* TASK OBJECTIVE: Show every line below where "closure" appears.

* DATA TO USE:
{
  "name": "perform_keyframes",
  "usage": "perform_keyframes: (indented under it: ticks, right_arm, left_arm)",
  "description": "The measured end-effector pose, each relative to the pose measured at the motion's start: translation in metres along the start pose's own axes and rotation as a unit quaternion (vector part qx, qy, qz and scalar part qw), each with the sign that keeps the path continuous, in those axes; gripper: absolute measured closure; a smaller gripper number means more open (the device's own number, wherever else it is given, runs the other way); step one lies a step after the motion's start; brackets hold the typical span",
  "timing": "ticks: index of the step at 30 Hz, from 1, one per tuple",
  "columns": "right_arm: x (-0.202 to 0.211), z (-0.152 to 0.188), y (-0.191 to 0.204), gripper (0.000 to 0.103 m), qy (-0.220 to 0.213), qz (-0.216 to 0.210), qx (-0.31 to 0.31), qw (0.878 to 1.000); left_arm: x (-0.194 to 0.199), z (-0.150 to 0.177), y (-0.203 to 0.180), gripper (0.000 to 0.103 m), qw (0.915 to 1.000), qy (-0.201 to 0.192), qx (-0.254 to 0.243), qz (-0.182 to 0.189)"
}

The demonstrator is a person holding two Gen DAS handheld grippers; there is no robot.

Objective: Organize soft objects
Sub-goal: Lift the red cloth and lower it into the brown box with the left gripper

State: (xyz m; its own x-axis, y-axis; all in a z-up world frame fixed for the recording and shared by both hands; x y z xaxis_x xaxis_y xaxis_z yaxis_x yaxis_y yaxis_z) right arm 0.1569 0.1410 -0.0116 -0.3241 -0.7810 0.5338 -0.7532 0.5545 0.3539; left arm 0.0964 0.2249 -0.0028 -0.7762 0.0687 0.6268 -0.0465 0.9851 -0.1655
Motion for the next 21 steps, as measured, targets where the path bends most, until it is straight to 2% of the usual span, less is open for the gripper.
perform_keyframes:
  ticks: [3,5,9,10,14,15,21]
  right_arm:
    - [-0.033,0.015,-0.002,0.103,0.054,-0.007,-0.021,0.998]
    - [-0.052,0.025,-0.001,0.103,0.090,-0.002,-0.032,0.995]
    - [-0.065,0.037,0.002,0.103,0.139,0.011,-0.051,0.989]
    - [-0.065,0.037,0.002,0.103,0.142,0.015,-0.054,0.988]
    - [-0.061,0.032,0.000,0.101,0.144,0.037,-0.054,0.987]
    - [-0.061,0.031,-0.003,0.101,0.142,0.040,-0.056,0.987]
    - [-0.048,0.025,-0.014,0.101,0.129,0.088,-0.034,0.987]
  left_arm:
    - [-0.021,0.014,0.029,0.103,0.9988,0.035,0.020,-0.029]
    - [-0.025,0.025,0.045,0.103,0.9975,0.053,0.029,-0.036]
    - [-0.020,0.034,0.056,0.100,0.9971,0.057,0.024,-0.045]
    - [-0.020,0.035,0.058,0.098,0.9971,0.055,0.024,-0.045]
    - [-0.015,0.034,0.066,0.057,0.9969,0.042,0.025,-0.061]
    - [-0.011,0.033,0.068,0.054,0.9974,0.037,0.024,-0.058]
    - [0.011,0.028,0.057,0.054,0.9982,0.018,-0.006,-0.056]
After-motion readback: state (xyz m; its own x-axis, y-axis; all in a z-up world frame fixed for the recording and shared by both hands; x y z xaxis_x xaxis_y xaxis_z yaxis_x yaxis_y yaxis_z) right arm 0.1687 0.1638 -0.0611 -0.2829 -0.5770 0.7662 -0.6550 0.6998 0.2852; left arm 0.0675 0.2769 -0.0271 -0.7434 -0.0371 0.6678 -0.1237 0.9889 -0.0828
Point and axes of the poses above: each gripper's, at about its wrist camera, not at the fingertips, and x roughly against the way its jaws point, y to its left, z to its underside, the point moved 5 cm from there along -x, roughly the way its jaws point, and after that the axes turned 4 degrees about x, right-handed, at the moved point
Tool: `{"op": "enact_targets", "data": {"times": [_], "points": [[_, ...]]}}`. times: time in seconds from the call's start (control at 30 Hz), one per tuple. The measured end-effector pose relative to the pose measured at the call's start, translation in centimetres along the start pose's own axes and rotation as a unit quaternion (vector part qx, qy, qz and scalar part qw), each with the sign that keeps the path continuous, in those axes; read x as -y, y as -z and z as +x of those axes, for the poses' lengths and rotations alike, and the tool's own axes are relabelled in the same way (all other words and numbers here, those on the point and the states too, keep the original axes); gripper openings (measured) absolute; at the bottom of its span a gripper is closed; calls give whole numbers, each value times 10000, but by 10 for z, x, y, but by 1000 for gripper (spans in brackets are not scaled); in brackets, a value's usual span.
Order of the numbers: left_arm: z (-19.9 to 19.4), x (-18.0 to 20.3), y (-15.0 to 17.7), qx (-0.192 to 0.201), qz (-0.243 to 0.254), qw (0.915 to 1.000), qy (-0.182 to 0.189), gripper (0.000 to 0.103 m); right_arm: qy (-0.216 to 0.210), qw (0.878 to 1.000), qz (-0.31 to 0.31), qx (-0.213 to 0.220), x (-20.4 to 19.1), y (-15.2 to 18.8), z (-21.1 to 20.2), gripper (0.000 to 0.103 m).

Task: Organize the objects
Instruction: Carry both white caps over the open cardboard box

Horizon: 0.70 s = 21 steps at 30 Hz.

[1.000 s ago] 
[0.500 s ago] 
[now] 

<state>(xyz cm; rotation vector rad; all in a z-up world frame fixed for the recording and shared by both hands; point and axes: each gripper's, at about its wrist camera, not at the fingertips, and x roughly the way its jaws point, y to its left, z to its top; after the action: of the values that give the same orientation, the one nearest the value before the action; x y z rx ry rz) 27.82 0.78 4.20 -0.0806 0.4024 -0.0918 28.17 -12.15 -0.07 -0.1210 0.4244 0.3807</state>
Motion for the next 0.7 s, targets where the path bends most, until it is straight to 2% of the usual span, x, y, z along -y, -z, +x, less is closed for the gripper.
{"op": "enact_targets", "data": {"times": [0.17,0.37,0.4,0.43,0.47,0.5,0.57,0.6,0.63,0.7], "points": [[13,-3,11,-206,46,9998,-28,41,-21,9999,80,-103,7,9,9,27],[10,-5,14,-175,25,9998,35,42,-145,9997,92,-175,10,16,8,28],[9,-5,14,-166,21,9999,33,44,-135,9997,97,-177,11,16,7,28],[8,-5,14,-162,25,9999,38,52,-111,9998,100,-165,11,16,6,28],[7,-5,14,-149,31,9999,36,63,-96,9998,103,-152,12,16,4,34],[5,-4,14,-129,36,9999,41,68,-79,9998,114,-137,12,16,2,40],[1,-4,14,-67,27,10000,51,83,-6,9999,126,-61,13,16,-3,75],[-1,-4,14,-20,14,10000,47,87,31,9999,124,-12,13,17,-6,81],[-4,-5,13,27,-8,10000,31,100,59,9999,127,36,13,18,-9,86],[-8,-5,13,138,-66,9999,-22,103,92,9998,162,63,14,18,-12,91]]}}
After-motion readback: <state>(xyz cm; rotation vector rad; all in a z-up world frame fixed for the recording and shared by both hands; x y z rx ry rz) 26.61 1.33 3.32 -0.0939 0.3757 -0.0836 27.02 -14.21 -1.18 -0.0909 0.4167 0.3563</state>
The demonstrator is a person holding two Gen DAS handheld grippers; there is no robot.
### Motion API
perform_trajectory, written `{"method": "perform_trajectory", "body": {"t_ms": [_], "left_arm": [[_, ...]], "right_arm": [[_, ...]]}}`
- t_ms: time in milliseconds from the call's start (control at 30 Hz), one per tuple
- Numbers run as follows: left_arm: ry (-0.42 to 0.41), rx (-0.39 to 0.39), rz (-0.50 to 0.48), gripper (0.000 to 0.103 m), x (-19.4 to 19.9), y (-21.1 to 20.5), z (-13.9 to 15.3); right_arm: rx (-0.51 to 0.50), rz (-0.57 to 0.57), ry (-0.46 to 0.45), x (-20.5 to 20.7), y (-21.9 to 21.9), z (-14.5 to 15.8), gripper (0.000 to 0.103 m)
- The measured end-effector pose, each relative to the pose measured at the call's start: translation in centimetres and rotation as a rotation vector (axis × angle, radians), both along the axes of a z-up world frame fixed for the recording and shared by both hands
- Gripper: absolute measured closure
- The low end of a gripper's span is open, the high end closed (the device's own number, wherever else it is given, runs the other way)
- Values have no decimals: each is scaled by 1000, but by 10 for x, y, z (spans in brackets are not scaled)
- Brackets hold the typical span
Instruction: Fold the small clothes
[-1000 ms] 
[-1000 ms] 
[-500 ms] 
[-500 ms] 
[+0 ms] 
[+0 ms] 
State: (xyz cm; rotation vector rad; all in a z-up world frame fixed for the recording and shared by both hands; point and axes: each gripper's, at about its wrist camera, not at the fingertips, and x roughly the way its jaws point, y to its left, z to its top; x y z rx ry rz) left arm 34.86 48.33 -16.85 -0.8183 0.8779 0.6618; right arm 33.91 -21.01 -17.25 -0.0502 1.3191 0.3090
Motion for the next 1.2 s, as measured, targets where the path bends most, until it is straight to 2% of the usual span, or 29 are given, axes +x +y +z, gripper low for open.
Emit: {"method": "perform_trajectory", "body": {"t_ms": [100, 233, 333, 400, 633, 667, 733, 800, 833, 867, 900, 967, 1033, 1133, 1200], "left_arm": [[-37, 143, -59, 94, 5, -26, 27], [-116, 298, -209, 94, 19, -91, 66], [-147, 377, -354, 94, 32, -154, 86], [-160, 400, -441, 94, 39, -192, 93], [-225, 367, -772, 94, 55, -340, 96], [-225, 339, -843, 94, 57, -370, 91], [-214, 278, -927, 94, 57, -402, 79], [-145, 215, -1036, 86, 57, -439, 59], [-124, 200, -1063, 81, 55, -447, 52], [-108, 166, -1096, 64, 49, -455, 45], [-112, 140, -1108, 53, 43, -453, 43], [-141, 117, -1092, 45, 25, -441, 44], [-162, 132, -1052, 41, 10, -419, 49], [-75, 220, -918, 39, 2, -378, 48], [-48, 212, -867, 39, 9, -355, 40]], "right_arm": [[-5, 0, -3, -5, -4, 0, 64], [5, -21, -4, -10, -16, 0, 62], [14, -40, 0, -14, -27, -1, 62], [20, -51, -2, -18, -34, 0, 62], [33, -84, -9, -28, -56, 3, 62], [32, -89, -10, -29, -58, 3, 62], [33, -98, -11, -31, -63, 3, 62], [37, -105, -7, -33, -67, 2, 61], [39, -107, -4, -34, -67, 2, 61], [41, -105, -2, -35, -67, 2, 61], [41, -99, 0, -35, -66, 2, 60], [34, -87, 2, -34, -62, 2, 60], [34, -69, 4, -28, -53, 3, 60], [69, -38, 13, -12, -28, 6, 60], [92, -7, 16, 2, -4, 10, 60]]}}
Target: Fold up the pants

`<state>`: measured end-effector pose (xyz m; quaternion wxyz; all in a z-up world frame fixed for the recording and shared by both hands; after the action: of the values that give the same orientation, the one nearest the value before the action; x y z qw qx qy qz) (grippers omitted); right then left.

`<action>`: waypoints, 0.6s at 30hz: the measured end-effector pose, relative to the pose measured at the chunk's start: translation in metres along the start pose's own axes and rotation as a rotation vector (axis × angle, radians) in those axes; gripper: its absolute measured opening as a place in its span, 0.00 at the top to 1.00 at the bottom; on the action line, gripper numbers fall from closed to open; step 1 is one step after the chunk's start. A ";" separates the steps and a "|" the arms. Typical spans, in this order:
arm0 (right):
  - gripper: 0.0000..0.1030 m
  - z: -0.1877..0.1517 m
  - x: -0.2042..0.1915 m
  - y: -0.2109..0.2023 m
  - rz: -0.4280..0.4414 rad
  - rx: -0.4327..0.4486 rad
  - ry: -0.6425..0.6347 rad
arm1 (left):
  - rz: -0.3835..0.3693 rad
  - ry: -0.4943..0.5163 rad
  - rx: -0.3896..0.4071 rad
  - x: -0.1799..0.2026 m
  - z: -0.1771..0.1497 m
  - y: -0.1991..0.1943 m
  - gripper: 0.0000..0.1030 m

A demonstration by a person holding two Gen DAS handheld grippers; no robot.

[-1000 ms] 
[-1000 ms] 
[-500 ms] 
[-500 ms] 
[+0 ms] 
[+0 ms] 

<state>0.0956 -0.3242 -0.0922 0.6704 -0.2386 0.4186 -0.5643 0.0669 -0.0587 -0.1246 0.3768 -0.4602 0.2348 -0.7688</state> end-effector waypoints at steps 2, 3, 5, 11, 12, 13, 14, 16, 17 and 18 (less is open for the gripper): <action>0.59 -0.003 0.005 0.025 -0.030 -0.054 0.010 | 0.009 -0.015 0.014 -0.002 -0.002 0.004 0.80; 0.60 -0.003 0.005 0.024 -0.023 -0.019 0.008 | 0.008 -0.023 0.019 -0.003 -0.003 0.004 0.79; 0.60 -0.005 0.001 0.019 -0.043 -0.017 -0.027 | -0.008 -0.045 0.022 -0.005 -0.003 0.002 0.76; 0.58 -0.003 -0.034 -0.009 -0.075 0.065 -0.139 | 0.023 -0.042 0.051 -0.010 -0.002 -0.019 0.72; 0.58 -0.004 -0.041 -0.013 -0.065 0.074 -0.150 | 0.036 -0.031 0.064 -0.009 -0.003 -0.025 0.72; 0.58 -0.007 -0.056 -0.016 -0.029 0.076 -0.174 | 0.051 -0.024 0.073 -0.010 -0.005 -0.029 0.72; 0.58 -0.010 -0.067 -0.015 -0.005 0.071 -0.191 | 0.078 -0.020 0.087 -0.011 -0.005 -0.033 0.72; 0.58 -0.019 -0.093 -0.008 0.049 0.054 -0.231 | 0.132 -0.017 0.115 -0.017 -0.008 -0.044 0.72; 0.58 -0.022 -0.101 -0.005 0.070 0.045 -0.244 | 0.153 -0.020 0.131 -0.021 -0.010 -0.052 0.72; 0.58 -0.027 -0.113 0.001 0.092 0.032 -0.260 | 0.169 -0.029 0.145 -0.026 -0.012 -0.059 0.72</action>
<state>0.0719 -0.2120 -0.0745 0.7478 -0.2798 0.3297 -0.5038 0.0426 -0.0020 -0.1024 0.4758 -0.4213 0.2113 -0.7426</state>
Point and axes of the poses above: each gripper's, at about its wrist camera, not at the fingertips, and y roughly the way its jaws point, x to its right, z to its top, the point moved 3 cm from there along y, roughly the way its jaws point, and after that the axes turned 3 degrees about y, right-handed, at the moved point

* EXPECTED ANSWER:
  "description": "The measured end-effector pose, each relative to the pose measured at the motion's start: translation in metres along the start pose's own axes and rotation as a unit quaternion (vector part qx, qy, qz and scalar part qw), each with the sign that keeps the path continuous, in those axes; gripper: absolute measured closure; a smaller gripper number means more open (the device's own number, wherever else it is given, runs the other way); step one lies a step after the motion's start; brackets hold the typical span",
- Gripper: absolute measured closure

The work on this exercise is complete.